UNRAVELING EMOTIONS: THE MIXED BAG OF 'INSIDE OUT 2'

Inside Out 2, the sequel to the 2015 original, is a teenage post-pubescent adventure traversing the tempestuous waters of adolescence, and is poised to recover the 100 million plus heartbeats skipped by its forerunner. Once again, walking us through the unseen corridors of a young girl’s mind, this sequel captures the journey from childhood to teenage life. Does Inside Out 2 capture the full sense of introspection, emotional complexity and authenticity that we crave, or does it barely glide the surface of these waters?

THE CONTINUING SAGA OF RILEY: AN EMOTIONAL EVOLUTION?

We meet the now 13-year-old Riley (played by Kensington Tallman) and are reintroduced to the brightly coloured inner workings of her adolescent mind, but this time we’re meant to see it through the lens of her newfound identity. Joy, Anger, Fear, Disgust and Sadness are all back, leading the charge as Riley’s emotions, with a particular attempt to give more dimension to Fear and Disgust.

PUBERTY: THE CATALYST OF CHAOS

As puberty hits, ‘Inside Out 2’ introduces new, slower, chattier characters – Anxiety, Embarrassment, Ennui, Envy – to capture the chaos of adolescence. It is a dramatic, sudden expansion in Riley’s emotional quota. The movie is being true to the irrepressible anarchy of early teen years, when a kid toddles out into the world like a bullet from a rifle, the sense of transformation, of fundamental change in one’s sense of self under the demands to fit in and look cool. The film faithfully, if not always convincingly, tries to capture this internal discombobulation. Inside Out puts its mirror up to growing up.

A STUMBLE IN STORYTELLING

For all its ambition, Inside Out 2 fails to tell the kind of story that matches the emotional sophistication and resonance of its predecessor. Its new emotions might be thematically relevant but they seem under-explored, thinly developed and often an afterthought – like lumps on the back of the film, where you feel change, but it doesn’t feel like totally new territory. The film’s leading plot line – Joy and Sadness trying to help Riley navigate her changing identity – tracks too closely on the original, and if any are missing, they are the ones that might have explored the nuanced interaction of an enriched emotional world.

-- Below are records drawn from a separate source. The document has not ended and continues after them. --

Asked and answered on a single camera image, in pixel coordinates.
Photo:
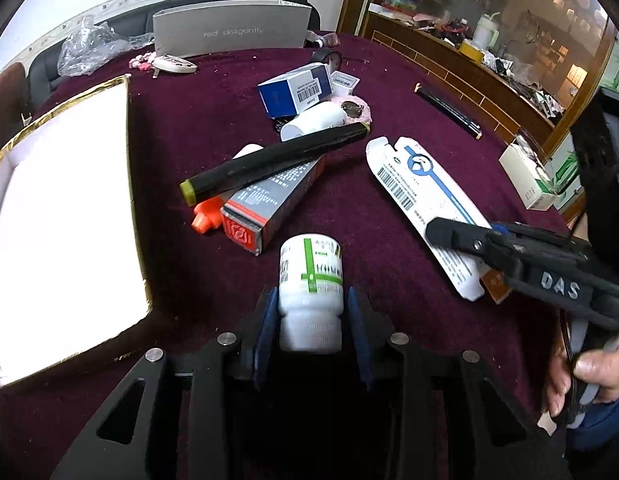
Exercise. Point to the white gold-rimmed tray box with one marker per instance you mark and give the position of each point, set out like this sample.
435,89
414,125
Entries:
71,270

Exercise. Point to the black tape roll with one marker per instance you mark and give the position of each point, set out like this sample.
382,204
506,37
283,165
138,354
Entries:
327,56

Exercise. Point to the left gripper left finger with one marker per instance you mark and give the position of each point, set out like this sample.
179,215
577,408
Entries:
259,337

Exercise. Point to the black marker yellow cap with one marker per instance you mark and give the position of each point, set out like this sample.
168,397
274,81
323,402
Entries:
266,162

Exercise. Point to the person right hand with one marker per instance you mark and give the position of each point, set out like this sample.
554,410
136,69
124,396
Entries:
595,367

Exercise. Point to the wooden shelf counter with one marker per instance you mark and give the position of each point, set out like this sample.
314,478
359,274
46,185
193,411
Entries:
484,95

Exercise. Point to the white tube orange cap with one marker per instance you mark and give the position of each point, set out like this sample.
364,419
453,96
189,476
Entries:
209,209

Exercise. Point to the maroon bed blanket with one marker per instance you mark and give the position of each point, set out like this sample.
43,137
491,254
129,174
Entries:
343,353

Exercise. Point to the white green carton box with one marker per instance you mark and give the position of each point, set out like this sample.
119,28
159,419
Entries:
529,179

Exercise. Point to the grey red dragonfly shoebox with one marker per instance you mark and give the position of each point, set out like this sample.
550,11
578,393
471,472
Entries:
230,25

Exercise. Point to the small white label box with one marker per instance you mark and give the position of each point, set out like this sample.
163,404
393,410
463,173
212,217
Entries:
343,84

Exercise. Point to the flat white blue package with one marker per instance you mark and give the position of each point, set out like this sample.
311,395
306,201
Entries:
424,191

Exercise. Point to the white plastic bottle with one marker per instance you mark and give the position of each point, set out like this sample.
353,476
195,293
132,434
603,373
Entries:
317,118

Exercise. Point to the grey red carton box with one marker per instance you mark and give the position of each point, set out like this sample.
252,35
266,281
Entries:
255,213

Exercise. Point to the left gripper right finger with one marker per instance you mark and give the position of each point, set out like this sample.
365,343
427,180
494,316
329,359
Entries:
371,331

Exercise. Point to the blue white barcode box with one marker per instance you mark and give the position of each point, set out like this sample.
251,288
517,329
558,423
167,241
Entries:
291,93

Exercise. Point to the white green-label pill bottle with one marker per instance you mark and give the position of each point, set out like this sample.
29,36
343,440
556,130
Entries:
311,294

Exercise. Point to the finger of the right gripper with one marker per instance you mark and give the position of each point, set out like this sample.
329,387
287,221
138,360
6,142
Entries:
456,235

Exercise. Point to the clear plastic bag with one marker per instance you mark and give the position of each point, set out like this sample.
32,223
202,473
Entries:
93,45

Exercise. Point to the white remote key fob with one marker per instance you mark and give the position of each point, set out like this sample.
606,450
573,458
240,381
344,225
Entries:
173,65

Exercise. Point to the black leather sofa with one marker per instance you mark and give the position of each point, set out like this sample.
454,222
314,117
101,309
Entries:
43,77

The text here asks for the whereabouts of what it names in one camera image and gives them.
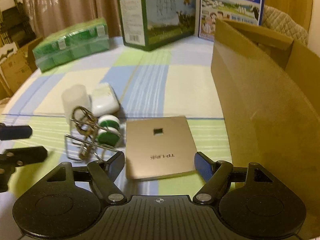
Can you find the open brown cardboard box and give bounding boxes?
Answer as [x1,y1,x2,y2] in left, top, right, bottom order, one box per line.
[211,20,319,239]

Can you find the white oblong plastic case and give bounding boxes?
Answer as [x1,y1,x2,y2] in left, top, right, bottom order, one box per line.
[91,83,120,117]

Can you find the brown curtain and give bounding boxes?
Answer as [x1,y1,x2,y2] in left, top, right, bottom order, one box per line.
[22,0,121,37]

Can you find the green white milk carton box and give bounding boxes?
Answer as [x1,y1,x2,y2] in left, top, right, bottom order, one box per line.
[117,0,196,51]

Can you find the translucent plastic cup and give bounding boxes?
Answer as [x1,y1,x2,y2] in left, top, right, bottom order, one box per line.
[61,84,91,128]

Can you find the black stacked shelf rack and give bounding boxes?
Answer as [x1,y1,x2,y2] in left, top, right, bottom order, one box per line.
[1,0,36,48]

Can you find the blue white milk box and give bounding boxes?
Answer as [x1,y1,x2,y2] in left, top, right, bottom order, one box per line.
[196,0,264,41]

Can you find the beige quilted chair cover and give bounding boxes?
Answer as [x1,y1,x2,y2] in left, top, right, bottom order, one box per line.
[262,5,309,46]

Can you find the green shrink-wrapped carton pack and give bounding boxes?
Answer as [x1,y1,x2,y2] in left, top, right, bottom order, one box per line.
[33,18,110,73]

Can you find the checkered pastel tablecloth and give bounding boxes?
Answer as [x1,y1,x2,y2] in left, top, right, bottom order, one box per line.
[0,35,235,221]

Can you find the cardboard boxes on floor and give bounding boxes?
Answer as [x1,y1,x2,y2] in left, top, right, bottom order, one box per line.
[1,37,43,98]

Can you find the metal wire rack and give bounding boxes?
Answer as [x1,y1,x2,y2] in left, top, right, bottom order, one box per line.
[65,106,122,163]

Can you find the green white tape roll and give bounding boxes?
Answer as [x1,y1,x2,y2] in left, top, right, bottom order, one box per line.
[97,115,121,147]

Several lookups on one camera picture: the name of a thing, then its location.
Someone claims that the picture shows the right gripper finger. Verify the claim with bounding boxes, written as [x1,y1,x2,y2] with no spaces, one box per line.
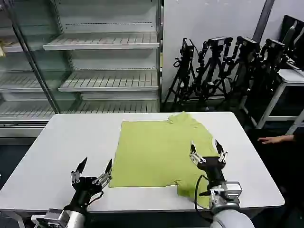
[214,139,229,163]
[189,140,206,165]

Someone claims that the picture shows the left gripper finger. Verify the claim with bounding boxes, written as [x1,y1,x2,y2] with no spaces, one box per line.
[92,158,113,189]
[70,157,88,184]

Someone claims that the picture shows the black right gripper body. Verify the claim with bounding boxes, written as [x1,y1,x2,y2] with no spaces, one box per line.
[197,156,226,186]

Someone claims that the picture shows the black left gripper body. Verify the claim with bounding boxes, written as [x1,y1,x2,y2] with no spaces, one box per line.
[70,176,105,211]

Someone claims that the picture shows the yellow-green shirt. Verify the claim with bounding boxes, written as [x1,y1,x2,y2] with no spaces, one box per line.
[108,112,220,207]

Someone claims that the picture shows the person's hand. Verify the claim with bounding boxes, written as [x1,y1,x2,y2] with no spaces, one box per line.
[258,135,290,145]

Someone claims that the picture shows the white table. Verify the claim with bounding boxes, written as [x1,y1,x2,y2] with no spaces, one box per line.
[0,111,285,216]

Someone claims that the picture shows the white desk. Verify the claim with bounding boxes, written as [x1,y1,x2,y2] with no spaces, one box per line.
[239,68,304,130]

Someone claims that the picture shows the empty white shelf unit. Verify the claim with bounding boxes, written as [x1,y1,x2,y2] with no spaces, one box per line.
[42,0,162,114]

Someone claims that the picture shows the glass-sided shelf cabinet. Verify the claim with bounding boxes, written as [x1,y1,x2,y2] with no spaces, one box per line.
[0,0,60,140]

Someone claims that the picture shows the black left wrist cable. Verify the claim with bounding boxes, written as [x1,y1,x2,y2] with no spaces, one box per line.
[88,190,105,206]

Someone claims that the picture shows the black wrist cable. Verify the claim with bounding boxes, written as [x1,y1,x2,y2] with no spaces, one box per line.
[193,174,214,224]
[88,190,105,206]

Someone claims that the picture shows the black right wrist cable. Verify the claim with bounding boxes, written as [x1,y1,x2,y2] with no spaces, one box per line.
[193,174,214,224]

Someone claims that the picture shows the black camera tripod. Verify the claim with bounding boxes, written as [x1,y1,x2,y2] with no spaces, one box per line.
[227,36,261,112]
[163,37,198,105]
[247,38,286,114]
[194,36,235,109]

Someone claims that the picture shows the grey wall pole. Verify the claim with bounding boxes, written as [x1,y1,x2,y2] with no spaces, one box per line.
[253,0,274,40]

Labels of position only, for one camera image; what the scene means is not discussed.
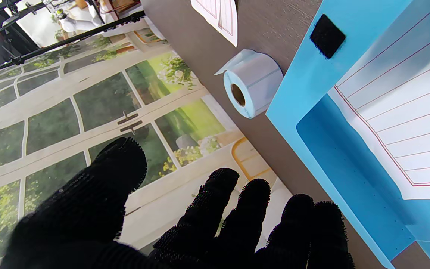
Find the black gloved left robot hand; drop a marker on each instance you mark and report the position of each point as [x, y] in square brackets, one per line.
[88, 224]

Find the light blue label roll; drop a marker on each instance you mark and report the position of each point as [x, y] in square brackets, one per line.
[259, 78]

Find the red lined paper sheet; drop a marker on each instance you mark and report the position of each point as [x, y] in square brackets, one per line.
[224, 18]
[405, 112]

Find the blue file box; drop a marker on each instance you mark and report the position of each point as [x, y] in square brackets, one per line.
[312, 86]

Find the garden window backdrop banner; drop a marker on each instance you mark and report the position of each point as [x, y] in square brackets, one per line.
[69, 123]

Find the black backdrop stand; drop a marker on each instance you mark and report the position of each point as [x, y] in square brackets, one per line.
[69, 39]

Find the black velcro patch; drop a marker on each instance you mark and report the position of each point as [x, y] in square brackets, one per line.
[327, 36]

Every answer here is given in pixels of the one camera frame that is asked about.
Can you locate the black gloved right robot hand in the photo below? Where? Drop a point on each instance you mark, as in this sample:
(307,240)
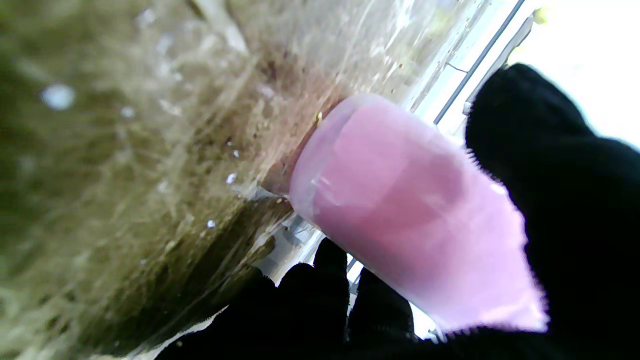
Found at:
(585,225)

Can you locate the pink plastic measuring cup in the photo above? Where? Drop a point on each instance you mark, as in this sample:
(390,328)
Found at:
(400,210)

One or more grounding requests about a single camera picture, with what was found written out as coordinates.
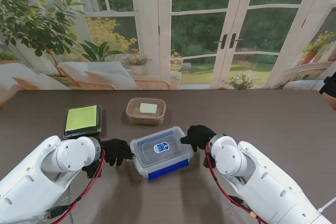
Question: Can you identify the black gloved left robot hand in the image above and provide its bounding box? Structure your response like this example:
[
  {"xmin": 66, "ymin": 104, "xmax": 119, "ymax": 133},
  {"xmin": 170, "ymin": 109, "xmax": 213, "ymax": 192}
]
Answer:
[{"xmin": 99, "ymin": 138, "xmax": 136, "ymax": 167}]

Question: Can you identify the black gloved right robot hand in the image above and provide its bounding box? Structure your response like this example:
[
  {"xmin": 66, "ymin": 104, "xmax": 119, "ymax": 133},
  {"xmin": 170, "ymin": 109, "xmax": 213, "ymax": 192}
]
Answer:
[{"xmin": 180, "ymin": 124, "xmax": 217, "ymax": 153}]

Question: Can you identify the black plastic tray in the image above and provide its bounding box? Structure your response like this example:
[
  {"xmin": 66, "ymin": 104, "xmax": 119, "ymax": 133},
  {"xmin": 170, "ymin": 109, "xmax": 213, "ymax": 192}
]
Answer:
[{"xmin": 62, "ymin": 104, "xmax": 102, "ymax": 140}]

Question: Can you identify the clear lid with blue label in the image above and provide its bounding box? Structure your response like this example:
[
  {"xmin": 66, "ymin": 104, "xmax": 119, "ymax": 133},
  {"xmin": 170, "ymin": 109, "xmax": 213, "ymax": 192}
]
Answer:
[{"xmin": 130, "ymin": 126, "xmax": 195, "ymax": 175}]

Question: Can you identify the brown kraft paper container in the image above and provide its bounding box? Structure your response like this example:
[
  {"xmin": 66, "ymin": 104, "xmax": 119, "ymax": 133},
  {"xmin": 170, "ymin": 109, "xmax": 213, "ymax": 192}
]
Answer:
[{"xmin": 125, "ymin": 98, "xmax": 166, "ymax": 125}]

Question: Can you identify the clear box with blue clips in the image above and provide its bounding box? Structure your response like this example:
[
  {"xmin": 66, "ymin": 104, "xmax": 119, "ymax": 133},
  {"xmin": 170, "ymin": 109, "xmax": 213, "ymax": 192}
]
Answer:
[{"xmin": 130, "ymin": 126, "xmax": 195, "ymax": 182}]

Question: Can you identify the clear lid with green label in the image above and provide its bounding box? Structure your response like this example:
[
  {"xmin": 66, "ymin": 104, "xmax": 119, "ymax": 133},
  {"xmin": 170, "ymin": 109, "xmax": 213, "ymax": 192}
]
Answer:
[{"xmin": 63, "ymin": 104, "xmax": 102, "ymax": 137}]

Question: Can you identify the clear lid with white label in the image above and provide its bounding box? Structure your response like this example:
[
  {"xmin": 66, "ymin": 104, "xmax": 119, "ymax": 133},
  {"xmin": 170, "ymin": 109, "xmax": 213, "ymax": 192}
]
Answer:
[{"xmin": 125, "ymin": 98, "xmax": 166, "ymax": 119}]

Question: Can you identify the printed garden backdrop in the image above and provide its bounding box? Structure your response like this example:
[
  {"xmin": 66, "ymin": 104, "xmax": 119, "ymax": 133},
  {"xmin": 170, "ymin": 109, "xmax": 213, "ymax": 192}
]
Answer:
[{"xmin": 0, "ymin": 0, "xmax": 336, "ymax": 91}]

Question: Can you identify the bystander arm in dark sleeve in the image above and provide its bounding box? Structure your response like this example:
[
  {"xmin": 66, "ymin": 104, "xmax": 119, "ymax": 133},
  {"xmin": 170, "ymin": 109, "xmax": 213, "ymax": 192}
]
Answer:
[{"xmin": 319, "ymin": 74, "xmax": 336, "ymax": 112}]

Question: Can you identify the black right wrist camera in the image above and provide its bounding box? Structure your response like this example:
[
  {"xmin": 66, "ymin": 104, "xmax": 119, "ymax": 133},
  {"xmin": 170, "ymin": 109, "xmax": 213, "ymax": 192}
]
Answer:
[{"xmin": 203, "ymin": 155, "xmax": 216, "ymax": 169}]

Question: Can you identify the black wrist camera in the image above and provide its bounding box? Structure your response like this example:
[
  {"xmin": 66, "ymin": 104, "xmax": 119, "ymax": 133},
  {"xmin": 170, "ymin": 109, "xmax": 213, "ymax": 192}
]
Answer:
[
  {"xmin": 81, "ymin": 159, "xmax": 104, "ymax": 179},
  {"xmin": 203, "ymin": 155, "xmax": 216, "ymax": 169}
]

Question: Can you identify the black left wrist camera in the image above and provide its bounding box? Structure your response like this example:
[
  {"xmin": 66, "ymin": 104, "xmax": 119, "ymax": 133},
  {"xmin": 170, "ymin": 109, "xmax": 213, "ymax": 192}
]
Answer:
[{"xmin": 81, "ymin": 159, "xmax": 104, "ymax": 179}]

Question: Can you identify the red cable on right arm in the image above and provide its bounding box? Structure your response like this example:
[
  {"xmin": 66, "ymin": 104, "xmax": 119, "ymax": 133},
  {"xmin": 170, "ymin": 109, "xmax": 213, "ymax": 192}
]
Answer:
[{"xmin": 205, "ymin": 142, "xmax": 266, "ymax": 224}]

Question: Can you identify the thin grey wire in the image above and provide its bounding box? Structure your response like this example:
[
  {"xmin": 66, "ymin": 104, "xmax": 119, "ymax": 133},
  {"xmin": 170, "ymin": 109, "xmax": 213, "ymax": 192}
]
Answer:
[{"xmin": 67, "ymin": 187, "xmax": 76, "ymax": 224}]

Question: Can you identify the grey cable with black plug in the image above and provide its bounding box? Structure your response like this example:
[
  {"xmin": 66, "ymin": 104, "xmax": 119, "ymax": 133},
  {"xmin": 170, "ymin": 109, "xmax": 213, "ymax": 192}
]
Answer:
[{"xmin": 0, "ymin": 206, "xmax": 68, "ymax": 224}]

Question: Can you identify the white cable tie right arm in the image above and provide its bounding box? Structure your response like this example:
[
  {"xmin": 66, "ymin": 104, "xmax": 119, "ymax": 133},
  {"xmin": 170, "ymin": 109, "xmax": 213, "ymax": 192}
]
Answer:
[{"xmin": 318, "ymin": 199, "xmax": 336, "ymax": 213}]

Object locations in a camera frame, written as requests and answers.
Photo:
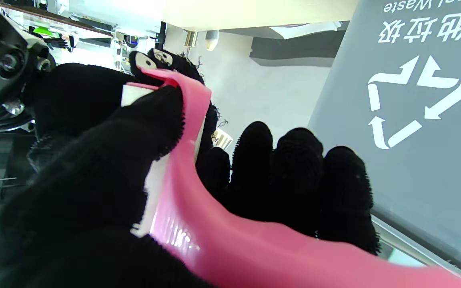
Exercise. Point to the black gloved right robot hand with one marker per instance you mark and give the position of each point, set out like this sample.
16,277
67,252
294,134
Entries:
74,96

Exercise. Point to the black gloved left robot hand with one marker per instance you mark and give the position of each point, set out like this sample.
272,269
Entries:
74,208

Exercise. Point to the brown wooden furniture piece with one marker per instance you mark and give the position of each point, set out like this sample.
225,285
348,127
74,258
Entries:
191,38

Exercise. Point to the beige round object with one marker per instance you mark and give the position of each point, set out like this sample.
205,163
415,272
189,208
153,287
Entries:
211,40

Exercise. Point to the black curved desk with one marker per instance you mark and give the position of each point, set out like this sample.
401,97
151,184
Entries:
294,50

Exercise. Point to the grey plastic waste bin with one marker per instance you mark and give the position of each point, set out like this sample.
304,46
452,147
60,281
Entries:
414,180

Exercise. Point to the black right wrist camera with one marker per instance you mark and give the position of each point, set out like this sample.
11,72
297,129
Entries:
10,64

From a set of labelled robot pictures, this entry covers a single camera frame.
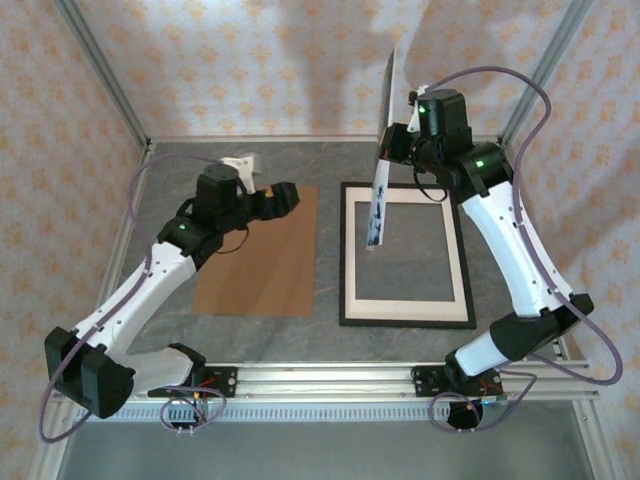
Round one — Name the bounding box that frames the grey slotted cable duct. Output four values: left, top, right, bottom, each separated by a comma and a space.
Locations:
107, 402, 501, 425

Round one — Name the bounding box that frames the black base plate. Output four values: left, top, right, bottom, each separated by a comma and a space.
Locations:
410, 364, 506, 400
199, 366, 239, 400

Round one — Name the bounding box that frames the white picture mat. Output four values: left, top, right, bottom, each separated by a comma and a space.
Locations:
344, 186, 470, 320

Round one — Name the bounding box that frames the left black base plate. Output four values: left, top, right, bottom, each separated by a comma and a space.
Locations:
199, 366, 239, 400

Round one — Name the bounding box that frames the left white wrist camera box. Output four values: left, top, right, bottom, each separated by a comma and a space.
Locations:
219, 155, 264, 194

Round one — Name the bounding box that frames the aluminium table edge rail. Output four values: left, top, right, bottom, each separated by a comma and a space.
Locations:
147, 133, 504, 146

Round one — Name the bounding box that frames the aluminium corner post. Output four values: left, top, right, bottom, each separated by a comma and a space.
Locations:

A VISUAL AND EMOTIONAL DISCONNECT

Perhaps the most significant stumble Inside Out 2 must overcome is its attempt to align its visual storytelling with underlying emotional undercurrents. Among Inside Out 2’s many bright spots are its ideas and moments of whimsical amusement. But the emotional connective tissue that was integral to the original feels diffused. The conceptual dance between Riley’s outer world and her emotional landscape choreographed so effectively in the first film is awkward here, as the filmmakers grapple with the difficulty of depicting the volatile inner lives of adolescents in a way that feels true to its complexity and its stakes.

CRAFTING SYMPATHETIC CHARACTERS

‘Inside Out 2’, though, makes its empathy hit through the sympathetic portrayal of Anxiety. The film’s willingness to tell how Riley’s Anxiety cares about her is a window, however brief, into the soft emotion that underlies even our darkest fears. Even there, Pixar’s new take goes richer, reverberating in the many untold stories bound to arise from its concept.

FINAL THOUGHTS: THE SENSE OF MISSED POTENTIAL

If ‘Inside Out 2’ returns us once again to that heady interior vortex, then it’s also a reminder of all that we lost when the original shied away from the radical potential of mature, multifarious and, above all, emotionally complex emotions. If the first film was a new genre of high art, its sequel is another feature, beautifully creative in places and often piercing, but that still ultimately feels skittish about some of the same things. It’s effectively synthetic intelligence, but somehow not emotionally intelligent.

IN ESSENCE: WHAT IS SENSE?

Sense – in the full meaning of that word, as deployed here and throughout the rest of our lives – is what binds us together, what helps us feel, sense and make sense of the world within as well as around us. It is the pulse that runs through the emotion circuitry of all of our lives, the coherence that allows joy, sadness, fear and love to become part of the same vibrant mosaic. The underlying message of ‘Inside Out 2’, as we follow the development of Riley’s journey, is that sense-making, embedded in a profound sense of self and other, should be what stays.

And yet, in his ending, the film’s unreliable narrator – as I would otherwise name the overbearing sense of knownness that peaks in that astonishing bittersweet bookending – finally, mercifully, disappears: the movie gives way to life. ‘Inside Out 2’ may chart its adolescent wanderings with an ambition for cynical knowingness, but its best moments nonetheless remind us that framing and emotional voicing are just different aspects of a more mysterious endeavour to project our inner life out into the world, where it can be matched, measured and appreciated for the often raw and irreconcilable affair that it is. If this synaptic mirroring gets it right, it becomes not just an expression but an enactment of the cinema’s rare and powerful ability to transform our lens on ourselves into a mirror.